Data and their delivery modes

Statistics Finland’s extensive data files allow diversified research use of data. The Research Services offer researchers access to ready-made and tailored data materials. Data are available from both enterprise and individual databases in various ways.

Unit-level data can be used via the remote access system and at the Research Laboratory. Certain data can also be released to the applicant's organisation.

Data

Ready-made research data

The Research Services have compiled ready-made research data that offer a versatile information basis for studying Finnish business activity and the characteristics and development of the population. The ready-made data contain a certain set of variables connected to the theme of the data module. The ready-made data modules and the variables they contain are presented in the Taika research data catalogue.
Research project-specific extractions will primarily be made from ready-made datasets containing personal data. The licence applicant specifies the target population and the years for which the extraction is made on the application form. For valid reasons, the project may have a ready-made dataset as total data at its disposal. 

The available datasets include:

  • EDUC education data modules 
  • FIRM enterprise data modules 
  • FOLK personal data modules
  • SES wage and salary data modules
  • TAX income data modules

Data from other authorising bodies, such as Finnish Customs, Traficom and the Matriculation Examination Board, are also available as ready-made datasets. Descriptions of unit-level data intended for research use can be found in the Taika research data catalogue. Please note that all the data descriptions are not available in English. If possible, see the descriptions in Finnish.

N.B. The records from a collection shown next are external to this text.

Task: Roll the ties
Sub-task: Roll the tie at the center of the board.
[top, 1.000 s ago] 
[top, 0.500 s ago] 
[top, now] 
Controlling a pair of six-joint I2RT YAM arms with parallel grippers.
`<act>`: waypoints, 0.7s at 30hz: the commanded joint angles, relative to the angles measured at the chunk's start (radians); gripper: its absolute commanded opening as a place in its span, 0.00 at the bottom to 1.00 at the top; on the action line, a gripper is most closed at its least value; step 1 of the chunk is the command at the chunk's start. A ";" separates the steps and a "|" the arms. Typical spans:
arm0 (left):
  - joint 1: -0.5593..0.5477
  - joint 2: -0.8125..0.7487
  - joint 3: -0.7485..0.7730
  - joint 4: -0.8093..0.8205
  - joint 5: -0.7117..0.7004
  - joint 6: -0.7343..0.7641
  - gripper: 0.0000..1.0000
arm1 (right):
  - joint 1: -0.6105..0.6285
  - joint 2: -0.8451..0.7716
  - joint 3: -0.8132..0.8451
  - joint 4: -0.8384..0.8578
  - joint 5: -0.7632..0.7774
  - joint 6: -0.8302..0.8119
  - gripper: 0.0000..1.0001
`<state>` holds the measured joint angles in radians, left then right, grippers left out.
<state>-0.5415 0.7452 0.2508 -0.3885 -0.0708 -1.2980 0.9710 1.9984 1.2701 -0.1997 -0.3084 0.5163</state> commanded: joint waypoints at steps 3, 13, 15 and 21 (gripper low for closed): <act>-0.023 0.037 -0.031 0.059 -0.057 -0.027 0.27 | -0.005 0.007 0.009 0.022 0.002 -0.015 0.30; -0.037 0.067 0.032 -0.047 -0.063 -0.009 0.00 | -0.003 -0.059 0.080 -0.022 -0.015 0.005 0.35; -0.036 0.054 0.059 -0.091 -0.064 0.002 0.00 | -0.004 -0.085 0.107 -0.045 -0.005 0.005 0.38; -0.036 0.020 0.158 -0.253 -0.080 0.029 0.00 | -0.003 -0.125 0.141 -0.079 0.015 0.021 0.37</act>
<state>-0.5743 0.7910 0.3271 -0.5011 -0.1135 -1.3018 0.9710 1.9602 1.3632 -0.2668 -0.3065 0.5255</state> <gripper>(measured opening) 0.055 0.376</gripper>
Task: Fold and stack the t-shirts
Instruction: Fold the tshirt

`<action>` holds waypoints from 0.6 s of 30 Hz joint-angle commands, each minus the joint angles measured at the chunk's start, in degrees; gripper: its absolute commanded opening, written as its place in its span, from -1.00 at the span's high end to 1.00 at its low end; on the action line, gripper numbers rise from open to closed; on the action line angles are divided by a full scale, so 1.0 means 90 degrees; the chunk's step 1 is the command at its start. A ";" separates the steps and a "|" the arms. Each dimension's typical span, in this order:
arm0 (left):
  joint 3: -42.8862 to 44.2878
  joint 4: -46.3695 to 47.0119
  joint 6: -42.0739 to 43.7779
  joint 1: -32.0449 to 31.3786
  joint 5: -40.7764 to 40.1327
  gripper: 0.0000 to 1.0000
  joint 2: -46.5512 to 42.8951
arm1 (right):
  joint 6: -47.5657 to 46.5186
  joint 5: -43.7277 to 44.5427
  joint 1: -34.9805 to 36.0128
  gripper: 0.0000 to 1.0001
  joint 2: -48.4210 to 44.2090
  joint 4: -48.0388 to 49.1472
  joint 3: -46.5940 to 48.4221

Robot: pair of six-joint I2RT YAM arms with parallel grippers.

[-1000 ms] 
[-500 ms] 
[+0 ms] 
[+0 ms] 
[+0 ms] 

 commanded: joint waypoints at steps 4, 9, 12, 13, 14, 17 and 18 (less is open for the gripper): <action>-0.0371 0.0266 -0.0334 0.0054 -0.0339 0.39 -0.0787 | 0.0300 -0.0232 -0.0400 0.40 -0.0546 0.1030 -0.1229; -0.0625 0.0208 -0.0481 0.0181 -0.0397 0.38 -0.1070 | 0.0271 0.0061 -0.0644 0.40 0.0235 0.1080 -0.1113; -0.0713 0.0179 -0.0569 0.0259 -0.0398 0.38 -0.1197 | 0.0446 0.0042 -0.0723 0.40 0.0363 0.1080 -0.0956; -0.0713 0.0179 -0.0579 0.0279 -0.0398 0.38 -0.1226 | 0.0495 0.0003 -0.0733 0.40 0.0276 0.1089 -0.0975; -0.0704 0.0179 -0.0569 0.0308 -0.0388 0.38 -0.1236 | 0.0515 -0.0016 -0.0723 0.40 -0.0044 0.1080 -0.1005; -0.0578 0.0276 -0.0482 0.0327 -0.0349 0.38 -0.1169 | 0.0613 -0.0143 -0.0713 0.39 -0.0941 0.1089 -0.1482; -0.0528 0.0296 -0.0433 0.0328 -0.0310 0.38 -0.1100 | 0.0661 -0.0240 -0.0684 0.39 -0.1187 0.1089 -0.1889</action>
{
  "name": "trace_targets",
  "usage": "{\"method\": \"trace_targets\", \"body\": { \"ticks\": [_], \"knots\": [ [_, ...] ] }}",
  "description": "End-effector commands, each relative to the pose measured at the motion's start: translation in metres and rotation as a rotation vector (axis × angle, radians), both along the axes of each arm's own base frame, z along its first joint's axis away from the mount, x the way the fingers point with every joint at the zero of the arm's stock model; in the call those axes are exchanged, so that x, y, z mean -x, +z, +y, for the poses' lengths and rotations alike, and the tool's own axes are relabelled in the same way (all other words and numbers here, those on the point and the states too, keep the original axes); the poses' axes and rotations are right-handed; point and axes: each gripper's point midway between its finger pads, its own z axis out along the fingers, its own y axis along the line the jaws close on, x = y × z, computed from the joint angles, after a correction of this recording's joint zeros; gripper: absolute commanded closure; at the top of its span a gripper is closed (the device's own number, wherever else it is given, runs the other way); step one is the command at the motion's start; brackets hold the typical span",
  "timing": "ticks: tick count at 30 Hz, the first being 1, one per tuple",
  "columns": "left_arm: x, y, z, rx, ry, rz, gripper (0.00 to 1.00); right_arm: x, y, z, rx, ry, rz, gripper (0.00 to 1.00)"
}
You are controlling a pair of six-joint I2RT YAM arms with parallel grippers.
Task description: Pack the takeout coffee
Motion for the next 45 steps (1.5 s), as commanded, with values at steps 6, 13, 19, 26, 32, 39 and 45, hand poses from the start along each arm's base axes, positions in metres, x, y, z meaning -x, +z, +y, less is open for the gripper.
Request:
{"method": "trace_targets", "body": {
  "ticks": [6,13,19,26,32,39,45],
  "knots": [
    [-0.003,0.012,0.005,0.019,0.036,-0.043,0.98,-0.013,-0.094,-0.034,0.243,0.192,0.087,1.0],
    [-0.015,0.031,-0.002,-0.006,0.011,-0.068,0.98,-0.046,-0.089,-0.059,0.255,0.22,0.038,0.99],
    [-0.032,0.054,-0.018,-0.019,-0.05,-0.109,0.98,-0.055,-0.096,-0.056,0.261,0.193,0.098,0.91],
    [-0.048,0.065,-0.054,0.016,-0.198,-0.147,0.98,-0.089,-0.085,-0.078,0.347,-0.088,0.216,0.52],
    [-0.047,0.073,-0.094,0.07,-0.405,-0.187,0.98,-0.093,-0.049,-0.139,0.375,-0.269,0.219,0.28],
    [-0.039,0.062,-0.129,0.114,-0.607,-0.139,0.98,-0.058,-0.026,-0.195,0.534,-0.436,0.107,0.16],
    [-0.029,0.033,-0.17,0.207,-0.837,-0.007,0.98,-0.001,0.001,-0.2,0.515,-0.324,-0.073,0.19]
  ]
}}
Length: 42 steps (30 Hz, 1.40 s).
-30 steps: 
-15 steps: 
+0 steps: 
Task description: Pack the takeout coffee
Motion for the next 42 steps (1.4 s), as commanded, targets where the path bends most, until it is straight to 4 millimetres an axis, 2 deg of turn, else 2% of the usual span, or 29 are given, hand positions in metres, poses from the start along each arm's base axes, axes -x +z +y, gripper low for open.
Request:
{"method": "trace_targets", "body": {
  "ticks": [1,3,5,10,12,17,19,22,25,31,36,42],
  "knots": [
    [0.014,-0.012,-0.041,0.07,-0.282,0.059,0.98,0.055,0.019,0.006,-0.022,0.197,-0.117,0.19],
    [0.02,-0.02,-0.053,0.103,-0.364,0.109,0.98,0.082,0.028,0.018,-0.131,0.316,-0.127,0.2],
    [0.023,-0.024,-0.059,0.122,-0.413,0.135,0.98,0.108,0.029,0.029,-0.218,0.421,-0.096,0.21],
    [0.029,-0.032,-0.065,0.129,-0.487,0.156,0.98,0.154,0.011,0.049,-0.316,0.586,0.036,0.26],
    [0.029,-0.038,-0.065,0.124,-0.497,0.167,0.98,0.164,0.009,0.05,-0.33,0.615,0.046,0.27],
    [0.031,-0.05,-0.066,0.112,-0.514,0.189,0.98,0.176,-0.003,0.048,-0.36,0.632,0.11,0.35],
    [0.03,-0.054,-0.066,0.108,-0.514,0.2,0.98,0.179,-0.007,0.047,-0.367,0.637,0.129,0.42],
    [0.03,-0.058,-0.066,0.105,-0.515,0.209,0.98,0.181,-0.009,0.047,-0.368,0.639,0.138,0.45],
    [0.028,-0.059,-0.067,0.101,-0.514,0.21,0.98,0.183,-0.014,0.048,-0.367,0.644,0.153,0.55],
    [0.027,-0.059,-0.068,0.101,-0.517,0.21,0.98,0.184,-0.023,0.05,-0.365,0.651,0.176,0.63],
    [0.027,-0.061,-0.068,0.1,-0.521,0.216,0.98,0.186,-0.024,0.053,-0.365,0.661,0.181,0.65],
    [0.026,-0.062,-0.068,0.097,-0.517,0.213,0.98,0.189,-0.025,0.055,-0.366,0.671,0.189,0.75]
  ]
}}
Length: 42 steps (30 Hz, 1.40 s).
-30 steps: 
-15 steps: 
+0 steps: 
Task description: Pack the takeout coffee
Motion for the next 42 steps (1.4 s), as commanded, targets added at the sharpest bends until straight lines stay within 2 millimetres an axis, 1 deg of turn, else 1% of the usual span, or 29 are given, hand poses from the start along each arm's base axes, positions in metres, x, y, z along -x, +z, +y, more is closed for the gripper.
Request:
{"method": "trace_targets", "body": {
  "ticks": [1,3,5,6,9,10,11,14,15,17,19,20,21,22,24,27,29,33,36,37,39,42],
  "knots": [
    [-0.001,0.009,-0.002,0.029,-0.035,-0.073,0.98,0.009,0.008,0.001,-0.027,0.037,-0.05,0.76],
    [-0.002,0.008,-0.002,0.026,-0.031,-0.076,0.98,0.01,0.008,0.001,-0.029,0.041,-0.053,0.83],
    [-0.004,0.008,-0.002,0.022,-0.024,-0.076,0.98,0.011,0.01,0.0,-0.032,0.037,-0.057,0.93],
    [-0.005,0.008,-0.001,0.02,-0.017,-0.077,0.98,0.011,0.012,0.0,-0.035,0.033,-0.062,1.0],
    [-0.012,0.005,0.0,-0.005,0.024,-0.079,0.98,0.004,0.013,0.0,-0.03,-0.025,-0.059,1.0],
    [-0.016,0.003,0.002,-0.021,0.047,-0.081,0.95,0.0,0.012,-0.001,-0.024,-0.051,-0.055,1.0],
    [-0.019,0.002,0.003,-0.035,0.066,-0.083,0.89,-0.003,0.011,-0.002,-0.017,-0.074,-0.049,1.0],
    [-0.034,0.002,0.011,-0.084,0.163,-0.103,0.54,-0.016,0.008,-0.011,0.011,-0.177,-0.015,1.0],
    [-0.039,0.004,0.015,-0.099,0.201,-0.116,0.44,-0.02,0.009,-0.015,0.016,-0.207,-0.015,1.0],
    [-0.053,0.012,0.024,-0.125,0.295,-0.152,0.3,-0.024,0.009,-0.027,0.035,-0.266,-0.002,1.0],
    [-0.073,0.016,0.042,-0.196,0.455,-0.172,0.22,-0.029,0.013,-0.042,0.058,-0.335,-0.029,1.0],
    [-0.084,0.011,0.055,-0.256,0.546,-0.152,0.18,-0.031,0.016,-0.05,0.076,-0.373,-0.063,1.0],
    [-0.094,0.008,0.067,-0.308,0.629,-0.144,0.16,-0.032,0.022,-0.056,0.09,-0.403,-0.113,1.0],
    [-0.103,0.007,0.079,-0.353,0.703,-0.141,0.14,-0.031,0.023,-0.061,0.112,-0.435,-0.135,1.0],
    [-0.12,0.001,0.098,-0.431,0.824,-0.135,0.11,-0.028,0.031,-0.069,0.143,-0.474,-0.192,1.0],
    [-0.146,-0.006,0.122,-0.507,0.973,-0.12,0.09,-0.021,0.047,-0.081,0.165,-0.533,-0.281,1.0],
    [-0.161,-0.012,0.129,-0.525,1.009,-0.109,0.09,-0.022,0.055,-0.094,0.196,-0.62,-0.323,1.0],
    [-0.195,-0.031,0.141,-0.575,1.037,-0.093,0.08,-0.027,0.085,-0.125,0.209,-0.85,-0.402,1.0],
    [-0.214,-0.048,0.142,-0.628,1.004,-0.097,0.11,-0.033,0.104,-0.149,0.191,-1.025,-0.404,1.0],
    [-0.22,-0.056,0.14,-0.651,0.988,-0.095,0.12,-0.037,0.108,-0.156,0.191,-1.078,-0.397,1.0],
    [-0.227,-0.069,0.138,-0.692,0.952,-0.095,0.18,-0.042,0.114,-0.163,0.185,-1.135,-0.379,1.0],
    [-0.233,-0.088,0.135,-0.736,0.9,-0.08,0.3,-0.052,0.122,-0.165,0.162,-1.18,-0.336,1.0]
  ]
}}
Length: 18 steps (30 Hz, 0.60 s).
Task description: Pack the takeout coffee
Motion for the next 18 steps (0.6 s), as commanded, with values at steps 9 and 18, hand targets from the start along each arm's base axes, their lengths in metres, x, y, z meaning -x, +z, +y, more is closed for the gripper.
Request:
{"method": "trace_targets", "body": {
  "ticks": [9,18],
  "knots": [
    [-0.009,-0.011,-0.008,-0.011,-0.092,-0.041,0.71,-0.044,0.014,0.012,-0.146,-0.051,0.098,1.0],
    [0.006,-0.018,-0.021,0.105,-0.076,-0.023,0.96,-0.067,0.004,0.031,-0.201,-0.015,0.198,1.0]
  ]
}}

The data can be combined uniformly with secured unit identifiers and they are updated regularly. In addition, tailored data can be combined to ready-made datasets from Statistics Finland's data warehouse according to researcher needs. Ready-made datasets are used through the FIONA remote access system.

Read more about ready-made datasets in the Taika research data catalogue

Ready-made data subject to a one-off fee    

Ready-made data subject to a one-off fee means that If the project has no need for updates, the material can be obtained for a one-off fee. Ready-made data subject to a one-off fee are charged after delivery. During this period, data can be copied to the project workspace (W disk) in FIONA. The copied data will be available to the project during the duration of the licence.

Ready-made data with continuous delivery

A continuously delivered ready-made data module means that by paying an annual fee, the research project can have access to ready-made modules and their future updates as long as the licence is valid.

The project that is using ready-made data subject to a one-off fee can apply for the continuously delivered modules according to the normal application process.

Projects which have been granted continuous ready-made personal datasets as total data before 1 June 2024 can continue to use the datasets during the validity of the user licence if no changes to the user licence are applied for. If applying for changes to the validity of a user licence or the dataset, the reason for the need for continuous ready-made datasets as total data must be given on the application form or to the processor in the processing stage. If only a change to the validity of a user licence is applied for, the application is processed as a dataset licence. If there is no need for total data, updating of total data is discontinued at the end of the calendar year. In this case, the project will have time until the end of the calendar year to copy the data needed to Fiona’s W drive.

Extraction from ready-made data means that only rows concerning to the research target population are extracted from the ready-made data. The target population is defined in connection with the user licence application. A user licence can be granted in advance for subsequent extraction years, allowing the researcher to request repetition of the target population extraction, i.e., an updated extraction, within the same user licence when new statistical years become available. Updated extractions are subject to a fee.

Tailored data

Statistics Finland’s statistical data offer extensive possibilities for the forming of various tailored research data according to research need. For example, data from statistical production are available on the population, employment, household-dwelling units, education, justice and enterprises. Information about the data of the statistics can be found on the web pages of each set of statistics. See statistics by topic.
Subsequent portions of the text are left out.